» **What the task asks**
Please produce a character-exact copy of the listing that follows, omitting all images.

» **Information supplied**
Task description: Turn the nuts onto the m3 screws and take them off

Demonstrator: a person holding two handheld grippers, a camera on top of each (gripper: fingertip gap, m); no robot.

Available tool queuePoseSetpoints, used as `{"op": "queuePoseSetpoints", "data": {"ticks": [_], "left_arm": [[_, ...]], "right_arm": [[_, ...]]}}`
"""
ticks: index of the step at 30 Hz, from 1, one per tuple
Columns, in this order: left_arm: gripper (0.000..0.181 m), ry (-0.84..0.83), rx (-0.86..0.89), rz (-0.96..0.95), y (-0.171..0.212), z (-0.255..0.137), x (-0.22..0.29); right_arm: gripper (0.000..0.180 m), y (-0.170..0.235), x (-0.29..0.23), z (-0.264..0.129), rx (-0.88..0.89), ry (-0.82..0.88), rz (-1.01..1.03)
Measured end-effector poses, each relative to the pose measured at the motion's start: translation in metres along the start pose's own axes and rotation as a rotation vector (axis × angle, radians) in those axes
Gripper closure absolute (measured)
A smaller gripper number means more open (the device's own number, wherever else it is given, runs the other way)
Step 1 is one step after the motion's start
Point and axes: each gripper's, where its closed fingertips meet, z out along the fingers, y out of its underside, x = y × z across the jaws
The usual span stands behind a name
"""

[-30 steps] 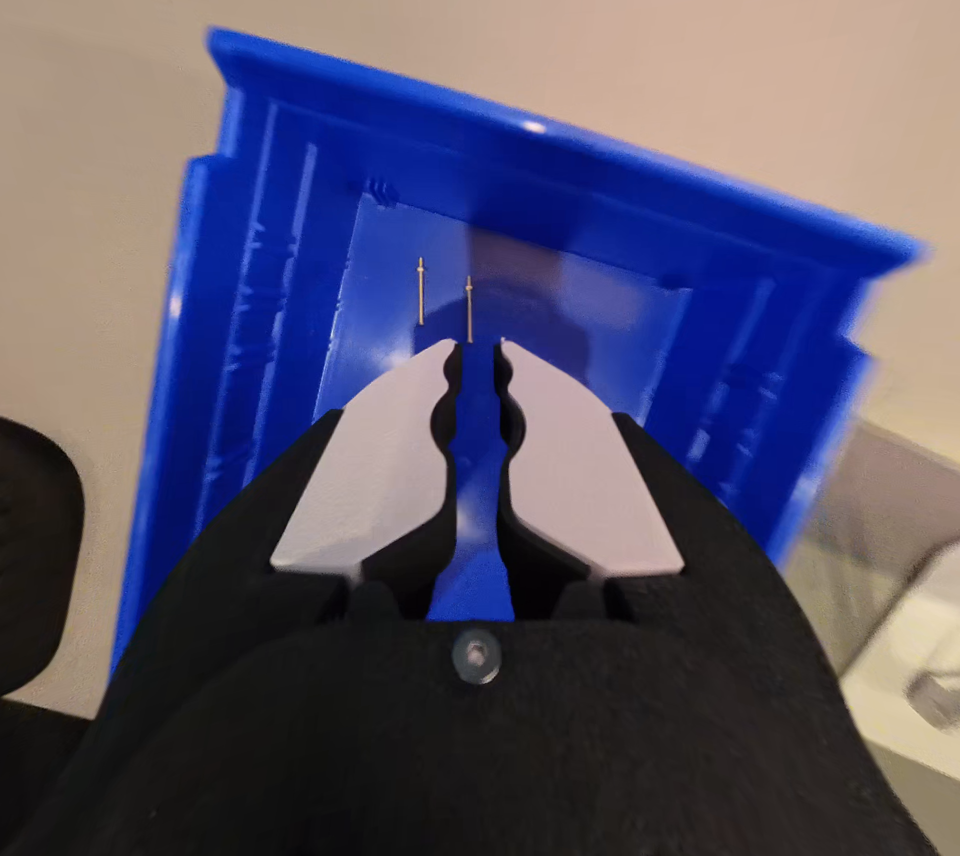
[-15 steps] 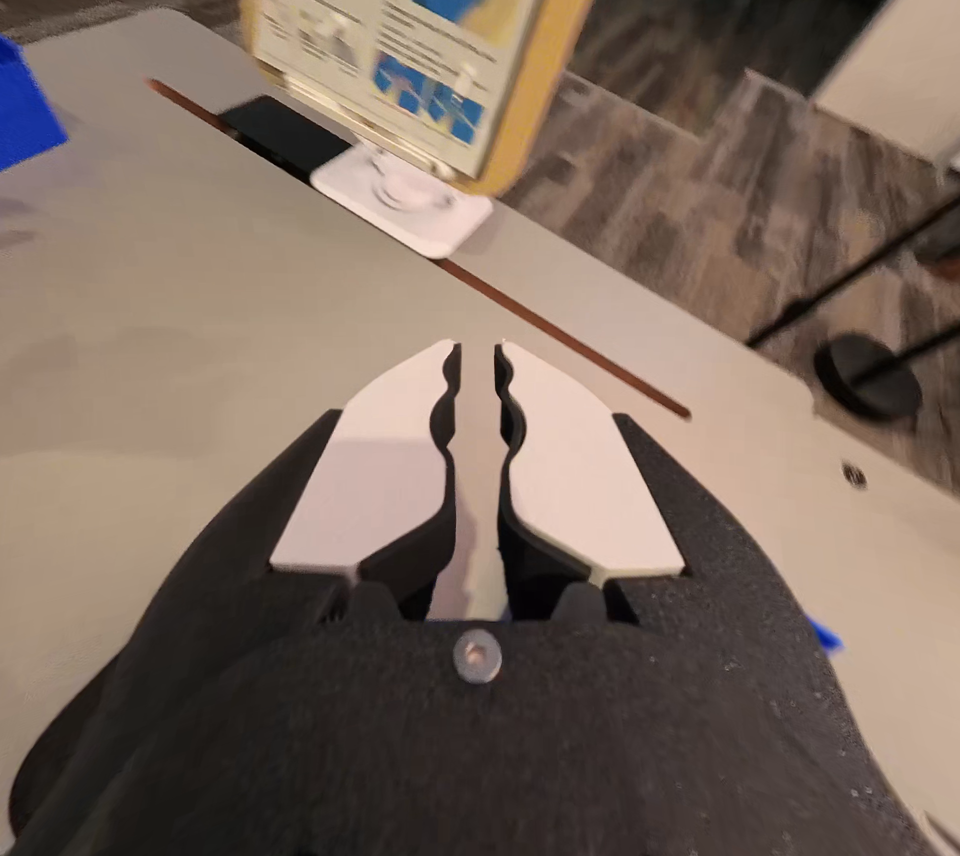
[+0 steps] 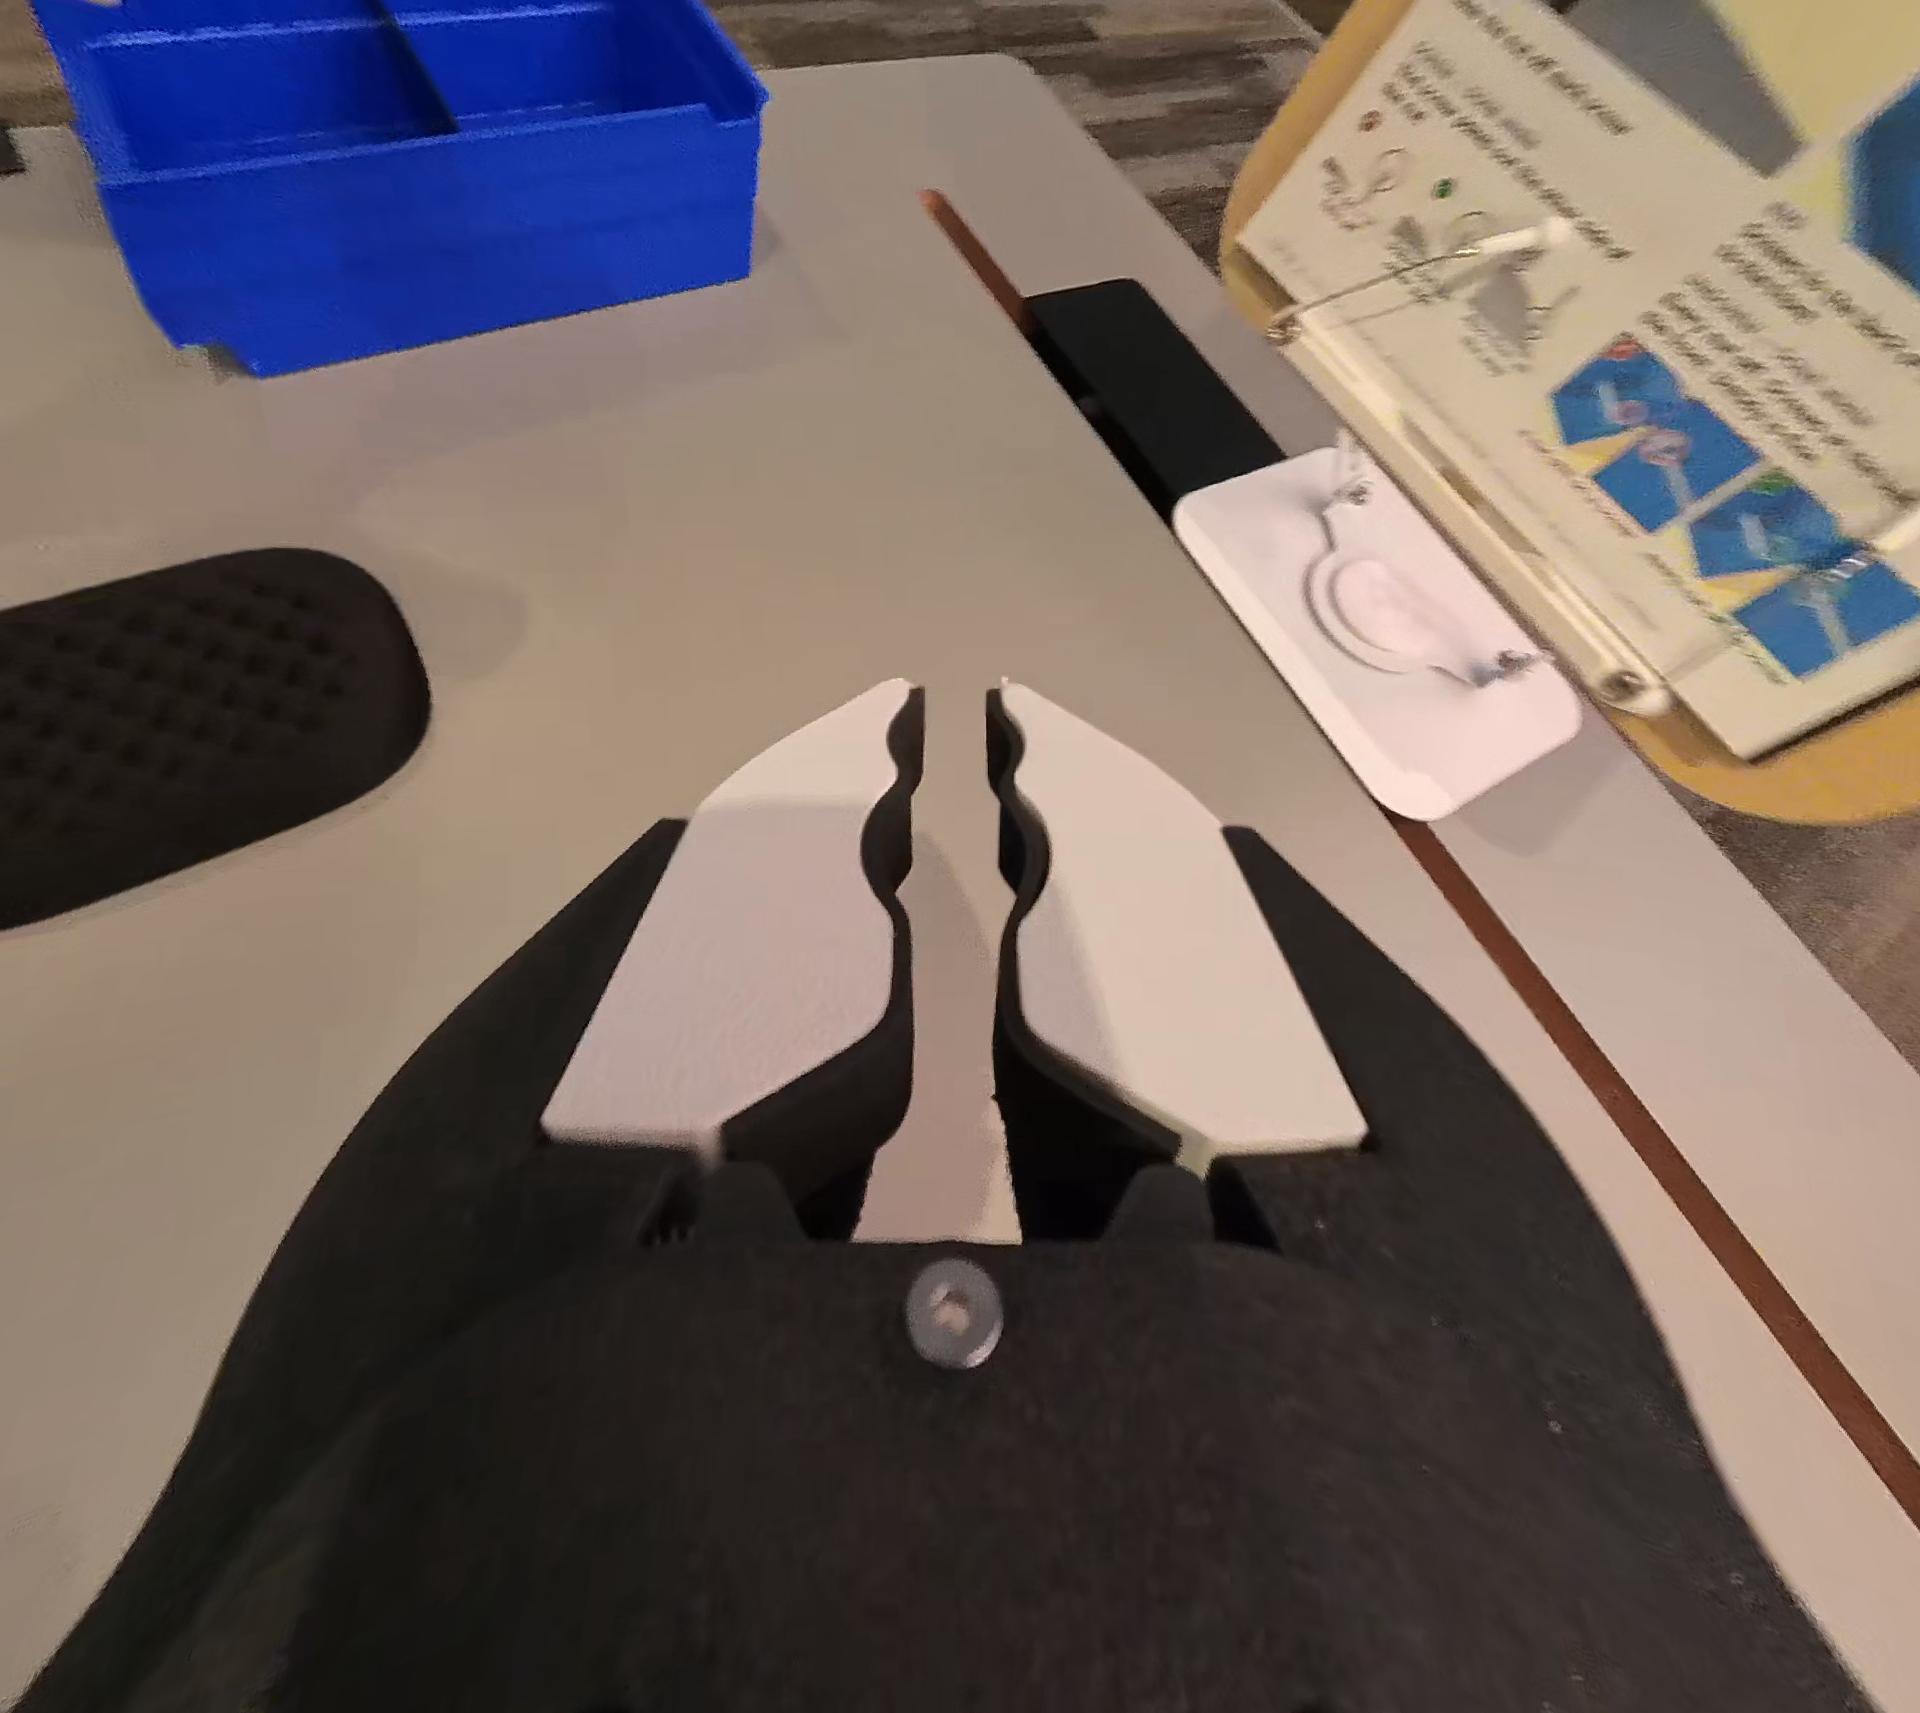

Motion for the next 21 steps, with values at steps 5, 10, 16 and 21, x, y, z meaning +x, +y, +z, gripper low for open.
{"op": "queuePoseSetpoints", "data": {"ticks": [5, 10, 16, 21], "left_arm": [[0.159, 0.075, -0.179, 0.202, 0.040, 0.042, -0.003], [0.160, 0.209, -0.211, 0.281, 0.051, 0.070, -0.005], [0.160, 0.306, -0.254, 0.369, 0.063, 0.091, -0.002], [0.158, 0.335, -0.286, 0.458, 0.074, 0.103, -0.004]], "right_arm": [[0.169, -0.009, -0.017, 0.027, 0.029, -0.076, 0.017], [0.170, -0.015, -0.019, 0.043, 0.076, -0.130, 0.063], [0.170, -0.004, -0.003, 0.053, 0.074, -0.135, 0.107], [0.173, 0.012, 0.011, 0.055, 0.068, -0.134, 0.165]]}}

» **Reply to the task**
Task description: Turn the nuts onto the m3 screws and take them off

Demonstrator: a person holding two handheld grippers, a camera on top of each (gripper: fingertip gap, m); no robot.

Available tool queuePoseSetpoints, used as `{"op": "queuePoseSetpoints", "data": {"ticks": [_], "left_arm": [[_, ...]], "right_arm": [[_, ...]]}}`
"""
ticks: index of the step at 30 Hz, from 1, one per tuple
Columns, in this order: left_arm: gripper (0.000..0.181 m), ry (-0.84..0.83), rx (-0.86..0.89), rz (-0.96..0.95), y (-0.171..0.212), z (-0.255..0.137), x (-0.22..0.29); right_arm: gripper (0.000..0.180 m), y (-0.170..0.235), x (-0.29..0.23), z (-0.264..0.129), rx (-0.88..0.89), ry (-0.82..0.88), rz (-1.01..1.03)
Measured end-effector poses, each relative to the pose measured at the motion's start: translation in metres along the start pose's own axes and rotation as a rotation vector (axis × angle, radians) in those axes
Gripper closure absolute (measured)
A smaller gripper number means more open (the device's own number, wherever else it is given, runs the other way)
Step 1 is one step after the motion's start
Point and axes: each gripper's, where its closed fingertips meet, z out along the fingers, y out of its underside, x = y × z across the jaws
The usual span stands behind a name
"""

[-30 steps] 
[-15 steps] 
[+0 steps] 

Motion for the next 21 steps, with values at steps 5, 10, 16 and 21, x, y, z meaning +x, +y, +z, gripper low for open.
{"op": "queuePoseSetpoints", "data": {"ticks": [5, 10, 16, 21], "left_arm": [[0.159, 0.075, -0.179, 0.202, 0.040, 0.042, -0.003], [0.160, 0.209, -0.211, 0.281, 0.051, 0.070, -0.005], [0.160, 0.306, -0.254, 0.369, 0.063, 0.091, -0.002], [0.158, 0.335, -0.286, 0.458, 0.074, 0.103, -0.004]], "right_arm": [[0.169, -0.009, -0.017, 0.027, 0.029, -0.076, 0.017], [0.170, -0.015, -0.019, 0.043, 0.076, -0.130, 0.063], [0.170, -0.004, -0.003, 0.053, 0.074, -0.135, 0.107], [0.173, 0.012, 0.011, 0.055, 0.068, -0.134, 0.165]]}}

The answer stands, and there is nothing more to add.